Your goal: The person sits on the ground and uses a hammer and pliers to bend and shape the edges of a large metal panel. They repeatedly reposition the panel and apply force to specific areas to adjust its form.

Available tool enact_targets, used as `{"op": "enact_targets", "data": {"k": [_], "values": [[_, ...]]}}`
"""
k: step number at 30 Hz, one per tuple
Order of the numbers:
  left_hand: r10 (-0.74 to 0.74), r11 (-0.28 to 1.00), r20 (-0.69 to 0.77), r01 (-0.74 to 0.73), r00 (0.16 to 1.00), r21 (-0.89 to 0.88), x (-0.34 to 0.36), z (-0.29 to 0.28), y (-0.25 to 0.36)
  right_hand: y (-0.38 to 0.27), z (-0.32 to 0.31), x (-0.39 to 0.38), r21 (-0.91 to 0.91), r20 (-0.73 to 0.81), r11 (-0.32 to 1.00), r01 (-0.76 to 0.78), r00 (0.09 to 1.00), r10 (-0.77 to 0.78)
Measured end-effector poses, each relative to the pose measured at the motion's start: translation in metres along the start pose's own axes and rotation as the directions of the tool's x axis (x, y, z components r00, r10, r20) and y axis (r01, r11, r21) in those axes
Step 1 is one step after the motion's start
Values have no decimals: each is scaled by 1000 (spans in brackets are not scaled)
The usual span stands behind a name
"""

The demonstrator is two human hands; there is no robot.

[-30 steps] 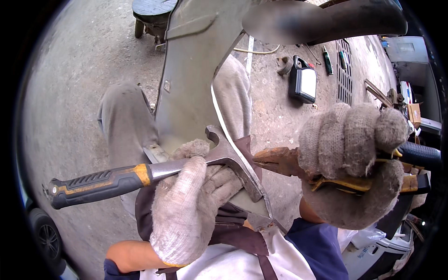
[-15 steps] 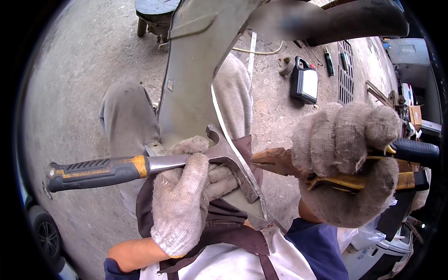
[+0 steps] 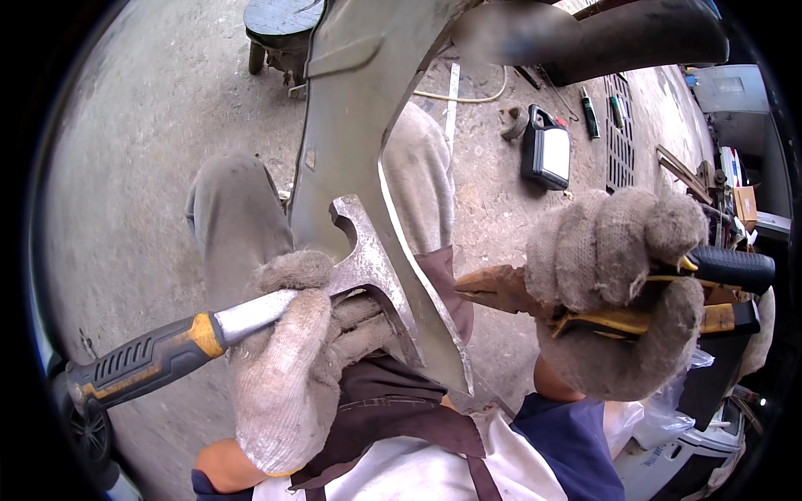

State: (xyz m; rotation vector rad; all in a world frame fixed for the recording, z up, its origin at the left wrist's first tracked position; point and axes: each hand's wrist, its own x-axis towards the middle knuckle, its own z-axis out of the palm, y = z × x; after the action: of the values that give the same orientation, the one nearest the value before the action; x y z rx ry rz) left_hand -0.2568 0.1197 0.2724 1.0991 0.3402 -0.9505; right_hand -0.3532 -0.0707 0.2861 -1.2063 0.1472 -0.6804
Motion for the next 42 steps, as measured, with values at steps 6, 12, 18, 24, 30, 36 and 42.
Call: {"op": "enact_targets", "data": {"k": [6, 12, 18, 24, 30, 36, 42], "values": [[315, 131, 496, -555, 809, 821, 4, -68, 37, -5, 13, -8, -48, -172, 998, 33, 984, -41], [-326, 847, 78, 254, 942, 467, 11, -45, 66, -8, 7, 2, 21, -40, 1000, 24, 999, -23], [-317, 545, 443, -221, 838, 809, 33, -30, 57, -4, 16, 0, 42, -102, 999, -12, 995, 16], [-382, 688, 406, -38, 830, 725, 38, -13, 53, -2, 12, 2, 71, -94, 996, -48, 994, 55], [-371, 771, 405, 34, 836, 636, 45, -14, 40, -2, 10, 0, 114, -207, 983, -143, 964, 164], [-453, 581, 437, -115, 777, 806, 48, 11, 67, 1, 10, -2, 97, -196, 989, -109, 973, 126], [-565, 601, 452, -31, 690, 798, 59, 26, 66, 3, 3, -1, 115, -140, 990, -77, 986, 93]]}}
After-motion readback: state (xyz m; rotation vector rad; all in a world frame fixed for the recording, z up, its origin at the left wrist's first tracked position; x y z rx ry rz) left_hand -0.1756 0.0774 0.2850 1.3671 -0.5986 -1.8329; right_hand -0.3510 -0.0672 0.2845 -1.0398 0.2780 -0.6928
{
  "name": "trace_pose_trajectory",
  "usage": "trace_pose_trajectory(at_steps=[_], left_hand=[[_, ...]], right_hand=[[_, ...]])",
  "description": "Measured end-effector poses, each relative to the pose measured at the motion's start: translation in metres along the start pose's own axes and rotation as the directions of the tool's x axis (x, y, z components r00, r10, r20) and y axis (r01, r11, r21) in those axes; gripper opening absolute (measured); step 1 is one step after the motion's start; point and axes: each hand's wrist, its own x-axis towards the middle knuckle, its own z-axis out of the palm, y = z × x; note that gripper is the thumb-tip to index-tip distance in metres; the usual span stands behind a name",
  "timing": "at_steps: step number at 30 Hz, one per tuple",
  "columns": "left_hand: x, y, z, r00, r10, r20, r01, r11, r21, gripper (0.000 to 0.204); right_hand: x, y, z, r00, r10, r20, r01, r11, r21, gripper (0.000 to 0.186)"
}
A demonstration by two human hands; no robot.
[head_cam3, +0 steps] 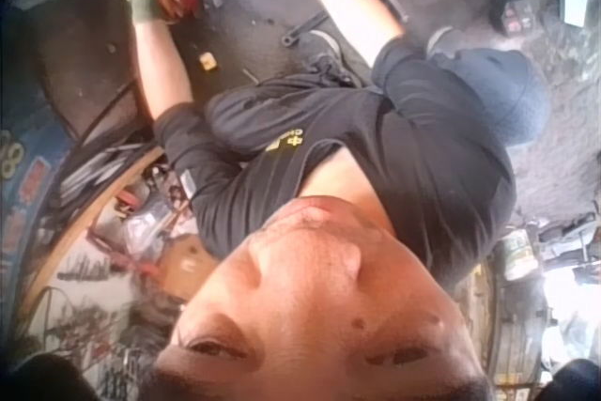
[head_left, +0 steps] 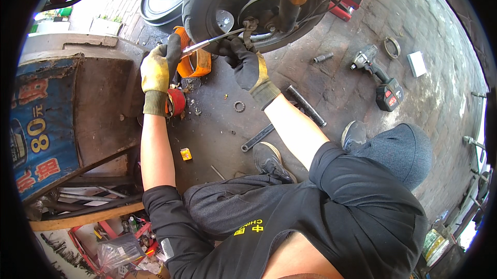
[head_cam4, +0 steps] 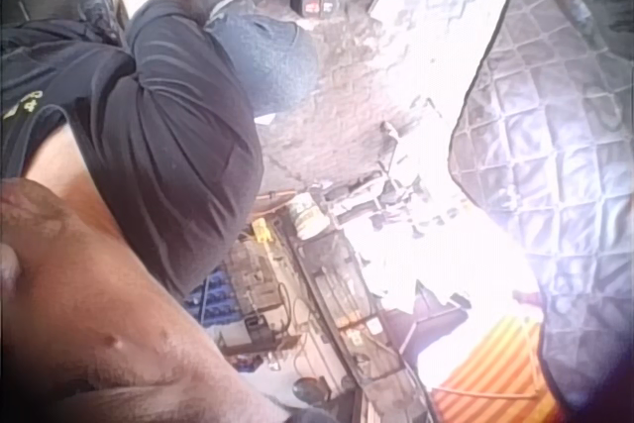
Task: The person sits on the floor and repairs the front wheel of an orange electric scooter. They use a cordless impact wrench and a wrench to remove and reinstall the wheel, then tighten the axle nuts.
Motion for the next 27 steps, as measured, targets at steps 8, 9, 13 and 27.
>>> trace_pose_trajectory(at_steps=[8,9,13,27], left_hand=[[0.001,-0.005,0.003,1.0,0.001,0.001,-0.001,1.0,0.008,0.077],[0.002,-0.007,0.003,1.0,-0.004,0.012,0.004,1.0,0.002,0.077],[0.007,-0.012,0.005,1.0,0.018,0.0,-0.018,0.99,-0.137,0.055],[-0.001,0.004,-0.003,1.0,-0.018,-0.003,0.018,0.997,0.075,0.077]], right_hand=[[-0.001,0.001,-0.005,0.989,0.002,0.149,-0.043,0.962,0.271,0.025],[-0.001,0.0,-0.004,0.995,0.019,0.094,-0.043,0.965,0.258,0.025],[0.0,-0.004,0.003,0.997,-0.048,0.063,0.048,0.999,0.001,0.024],[0.006,0.003,0.0,0.939,-0.263,-0.222,0.197,0.939,-0.28,0.032]])
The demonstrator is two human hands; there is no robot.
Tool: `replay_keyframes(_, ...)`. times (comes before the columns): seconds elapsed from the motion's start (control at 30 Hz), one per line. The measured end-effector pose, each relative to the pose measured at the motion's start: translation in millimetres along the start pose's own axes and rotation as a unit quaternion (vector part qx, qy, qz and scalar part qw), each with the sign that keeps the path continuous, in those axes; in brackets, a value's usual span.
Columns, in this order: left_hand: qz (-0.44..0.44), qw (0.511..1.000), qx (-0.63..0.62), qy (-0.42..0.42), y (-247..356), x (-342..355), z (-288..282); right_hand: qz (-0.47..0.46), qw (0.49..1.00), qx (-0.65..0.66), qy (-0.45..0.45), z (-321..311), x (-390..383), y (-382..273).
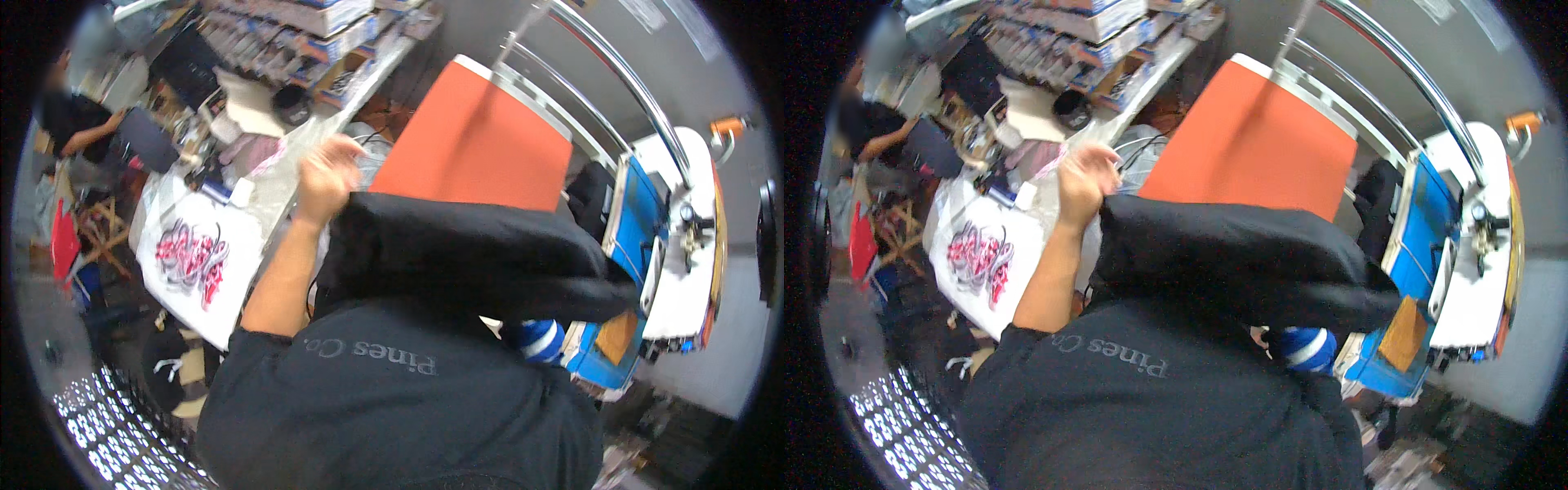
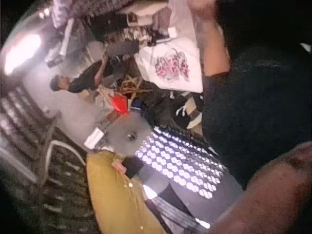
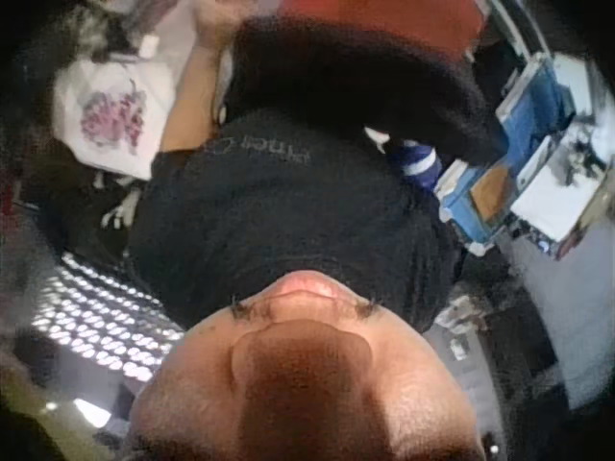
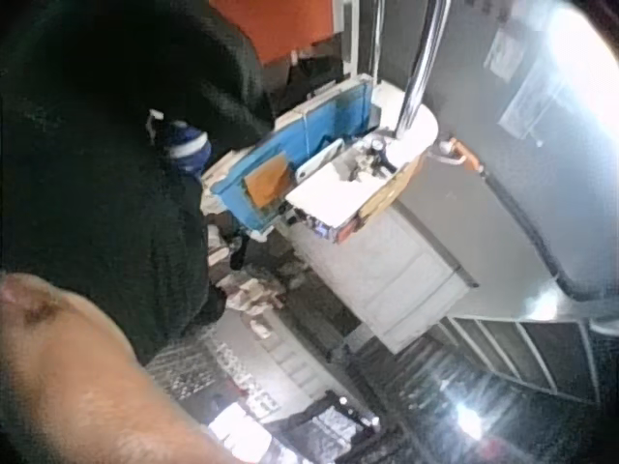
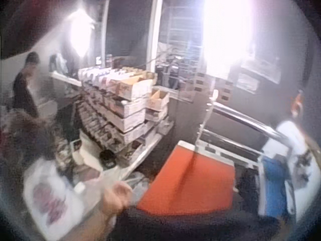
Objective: The person places black t-shirts onto a heat press, aligns printed transfer sheets on the shirts, and operates the press to apply the design. They repeat this process for multiple shirts, stacking finished items aside.
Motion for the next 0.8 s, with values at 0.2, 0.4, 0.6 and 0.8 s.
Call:
replay_keyframes(0.2, -0.175, 0.917, 0.247, 0.259, 18, -33, -152, -0.039, 0.997, -0.068, 0.004, -36, -48, -56)
replay_keyframes(0.4, -0.137, 0.966, -0.065, -0.207, 76, -34, 32, -0.126, 0.972, 0.151, -0.126, 56, 38, -94)
replay_keyframes(0.6, -0.114, 0.894, 0.175, -0.397, 134, -54, 127, -0.187, 0.933, -0.115, -0.287, 74, 31, -134)
replay_keyframes(0.8, -0.092, 0.923, 0.219, -0.302, 203, -44, 78, -0.17, 0.96, -0.121, 0.188, -71, -19, -113)
Point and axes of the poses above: each hand's wrist, its own x-axis towards the middle knuckle, its own z-axis out of the palm, y = z × x, the point moved 8 cm from there along x, towards the middle knuckle, and after that the axes turned 13 degrees about -x, right-handed, at the moved point
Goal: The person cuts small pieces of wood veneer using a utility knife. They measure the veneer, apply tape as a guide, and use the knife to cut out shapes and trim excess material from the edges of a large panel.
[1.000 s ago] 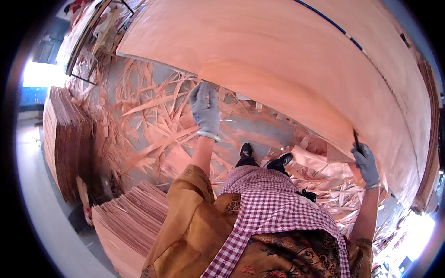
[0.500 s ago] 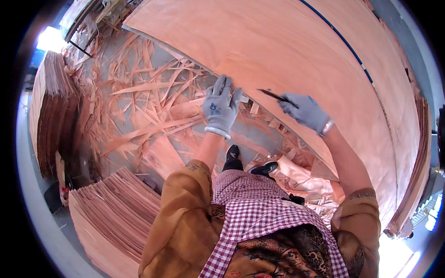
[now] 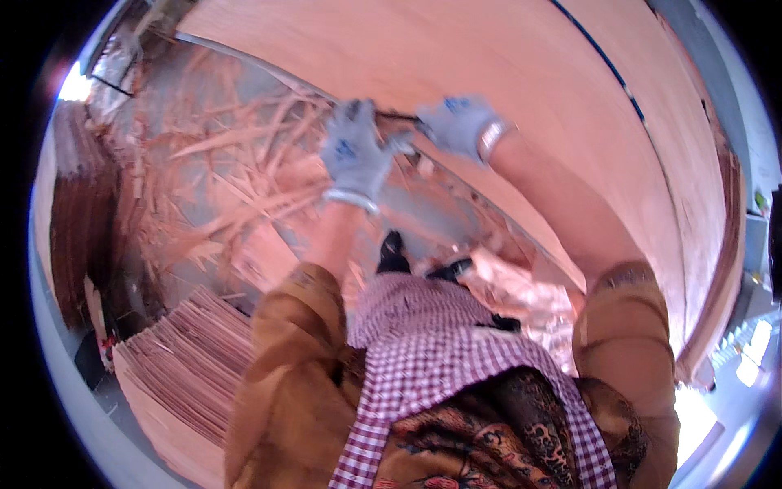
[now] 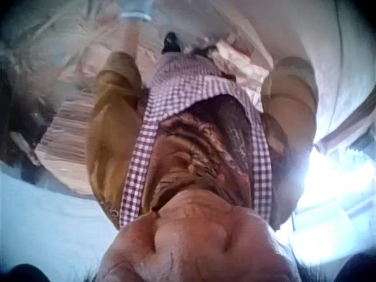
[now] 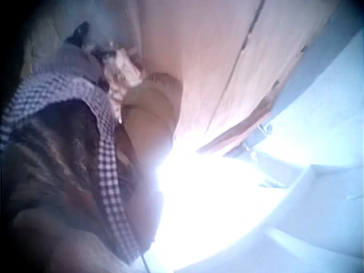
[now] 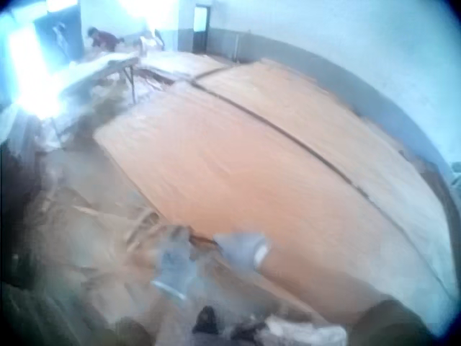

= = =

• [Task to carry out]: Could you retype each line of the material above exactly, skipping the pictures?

• [Result for this exercise]:
Your goal: The person sits on the ground and uses a hammer and pliers to bend and shape the edges of a large metal panel. They repeatedly reposition the panel and apply force to specific areas to adjust its form.

Available tool enact_targets, used as `{"op": "enact_targets", "data": {"k": [_], "values": [[_, ...]]}}`
"""
k: step number at 30 Hz, one per tuple
Order of the numbers:
  left_hand: r10 (-0.74 to 0.74), r11 (-0.28 to 1.00), r20 (-0.69 to 0.77), r01 (-0.74 to 0.73), r00 (0.16 to 1.00), r21 (-0.89 to 0.88), x (-0.34 to 0.36), z (-0.29 to 0.28), y (-0.25 to 0.36)
  right_hand: y (-0.38 to 0.27), z (-0.32 to 0.31), x (-0.39 to 0.38), r21 (-0.91 to 0.91), r20 (-0.73 to 0.81), r11 (-0.32 to 1.00), r01 (-0.76 to 0.78), r00 (0.09 to 1.00), r10 (-0.77 to 0.78)
Measured end-effector poses, each relative to the pose measured at the motion's start: translation in metres along the start pose's own axes and rotation as the directions of the tool's x axis (x, y, z components r00, r10, r20) and y axis (r01, r11, r21) in those axes
Step 1 is one step after the motion's start
Values have no decimals: each is scaled by 1000 (spans in brackets are not scaled)
The usual span stands behind a name
"""

The demonstrator is two human hands; there is no robot.

[-30 steps] 
[-15 steps] 
[+0 steps] 

State: (xyz m; rotation vector rad; all in a world frame fixed for the recording, z up, its origin at the left wrist's first tracked position; point and axes: each hand's wrist, its own x-axis towards the middle knuckle, its own z-axis out of the palm, y = z × x; after the action: of the values that give the same orientation, the one nearest the value before the action; x y z rx ry rz) left_hand -0.2568 0.1197 0.2724 1.0991 0.3402 -0.9505; right_hand -0.3532 -0.0707 0.2861 -1.2063 0.1472 -0.6804
Motion for the next 42 steps, as measured, with values at steps 6, 12, 18, 24, 30, 36 and 42.
Call: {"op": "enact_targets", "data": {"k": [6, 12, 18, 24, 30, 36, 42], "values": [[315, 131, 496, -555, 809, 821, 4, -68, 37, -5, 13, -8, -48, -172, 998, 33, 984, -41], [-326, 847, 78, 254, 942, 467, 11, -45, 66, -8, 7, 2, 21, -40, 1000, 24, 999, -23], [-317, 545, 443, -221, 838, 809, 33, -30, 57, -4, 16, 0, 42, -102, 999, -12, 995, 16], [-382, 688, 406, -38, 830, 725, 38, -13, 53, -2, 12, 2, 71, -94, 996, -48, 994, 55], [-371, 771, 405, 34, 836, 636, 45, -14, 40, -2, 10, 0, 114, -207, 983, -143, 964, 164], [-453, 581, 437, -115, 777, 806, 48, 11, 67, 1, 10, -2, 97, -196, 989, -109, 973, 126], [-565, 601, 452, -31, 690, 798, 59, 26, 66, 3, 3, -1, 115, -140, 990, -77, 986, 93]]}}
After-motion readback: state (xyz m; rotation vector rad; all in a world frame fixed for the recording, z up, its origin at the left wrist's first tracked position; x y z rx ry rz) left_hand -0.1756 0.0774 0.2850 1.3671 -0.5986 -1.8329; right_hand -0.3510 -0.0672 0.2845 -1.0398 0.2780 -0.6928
{
  "name": "trace_pose_trajectory",
  "usage": "trace_pose_trajectory(at_steps=[_], left_hand=[[_, ...]], right_hand=[[_, ...]])",
  "description": "Measured end-effector poses, each relative to the pose measured at the motion's start: translation in metres along the start pose's own axes and rotation as the directions of the tool's x axis (x, y, z components r00, r10, r20) and y axis (r01, r11, r21) in those axes; gripper opening absolute (measured); step 1 is one step after the motion's start; point and axes: each hand's wrist, its own x-axis towards the middle knuckle, its own z-axis out of the palm, y = z × x; note that gripper is the thumb-tip to index-tip distance in metres; the usual span stands behind a name",
  "timing": "at_steps: step number at 30 Hz, one per tuple",
  "columns": "left_hand: x, y, z, r00, r10, r20, r01, r11, r21, gripper (0.000 to 0.204); right_hand: x, y, z, r00, r10, r20, r01, r11, r21, gripper (0.000 to 0.186)"
}
A demonstration by two human hands; no robot.
[head_cam3, +0 steps] 
[head_left, +0 steps] 
[head_cam4, +0 steps] 
Task: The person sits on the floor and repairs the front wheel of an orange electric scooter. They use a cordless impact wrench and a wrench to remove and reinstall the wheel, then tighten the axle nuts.
Motion for the next 27 steps, as measured, targets at steps 8, 9, 13 and 27.
>>> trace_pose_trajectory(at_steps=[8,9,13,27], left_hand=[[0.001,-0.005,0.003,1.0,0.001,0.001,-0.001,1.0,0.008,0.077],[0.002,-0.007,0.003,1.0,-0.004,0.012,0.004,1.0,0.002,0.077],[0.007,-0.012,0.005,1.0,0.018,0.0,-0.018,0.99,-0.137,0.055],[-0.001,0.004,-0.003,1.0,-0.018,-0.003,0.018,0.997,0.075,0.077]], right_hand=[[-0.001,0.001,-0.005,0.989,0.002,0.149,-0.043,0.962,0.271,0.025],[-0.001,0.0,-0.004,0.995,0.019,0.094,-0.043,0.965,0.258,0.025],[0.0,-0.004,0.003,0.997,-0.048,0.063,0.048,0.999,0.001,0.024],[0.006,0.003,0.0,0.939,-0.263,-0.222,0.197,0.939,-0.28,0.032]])
The demonstrator is two human hands; there is no robot.
Tool: `replay_keyframes(_, ...)`. times (comes before the columns): seconds elapsed from the motion's start (control at 30 Hz), one per line. The measured end-effector pose, each relative to the pose measured at the motion's start: translation in millimetres along the start pose's own axes and rotation as a unit quaternion (vector part qx, qy, qz and scalar part qw), each with the sign that keeps the path continuous, in those axes; in brackets, a value's usual span.
Columns, in this order: left_hand: qz (-0.44..0.44), qw (0.511..1.000), qx (-0.63..0.62), qy (-0.42..0.42), y (-247..356), x (-342..355), z (-288..282); right_hand: qz (-0.47..0.46), qw (0.49..1.00), qx (-0.65..0.66), qy (-0.45..0.45), z (-321..311), x (-390..383), y (-382..273).
Objective: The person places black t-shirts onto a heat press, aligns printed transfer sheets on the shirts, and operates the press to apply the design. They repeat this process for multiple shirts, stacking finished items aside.
Motion for the next 0.8 s, with values at 0.2, 0.4, 0.6 and 0.8 s.
Call:
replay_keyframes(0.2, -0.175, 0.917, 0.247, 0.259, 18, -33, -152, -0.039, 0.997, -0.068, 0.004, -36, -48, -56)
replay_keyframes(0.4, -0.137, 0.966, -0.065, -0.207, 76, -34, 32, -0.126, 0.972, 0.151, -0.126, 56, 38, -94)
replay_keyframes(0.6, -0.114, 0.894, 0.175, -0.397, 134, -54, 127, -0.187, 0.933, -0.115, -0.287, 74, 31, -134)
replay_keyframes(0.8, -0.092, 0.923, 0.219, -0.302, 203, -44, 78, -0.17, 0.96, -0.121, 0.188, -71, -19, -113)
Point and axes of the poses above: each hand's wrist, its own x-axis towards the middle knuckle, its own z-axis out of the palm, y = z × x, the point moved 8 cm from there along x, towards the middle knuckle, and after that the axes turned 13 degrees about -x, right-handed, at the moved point
Goal: The person cuts small pieces of wood veneer using a utility knife. They measure the veneer, apply tape as a guide, and use the knife to cut out shapes and trim excess material from the edges of a large panel.
[1.000 s ago] 
[0.500 s ago] 
[now] 
[now] 
[now] 
[now] 

No more output is needed for this exercise.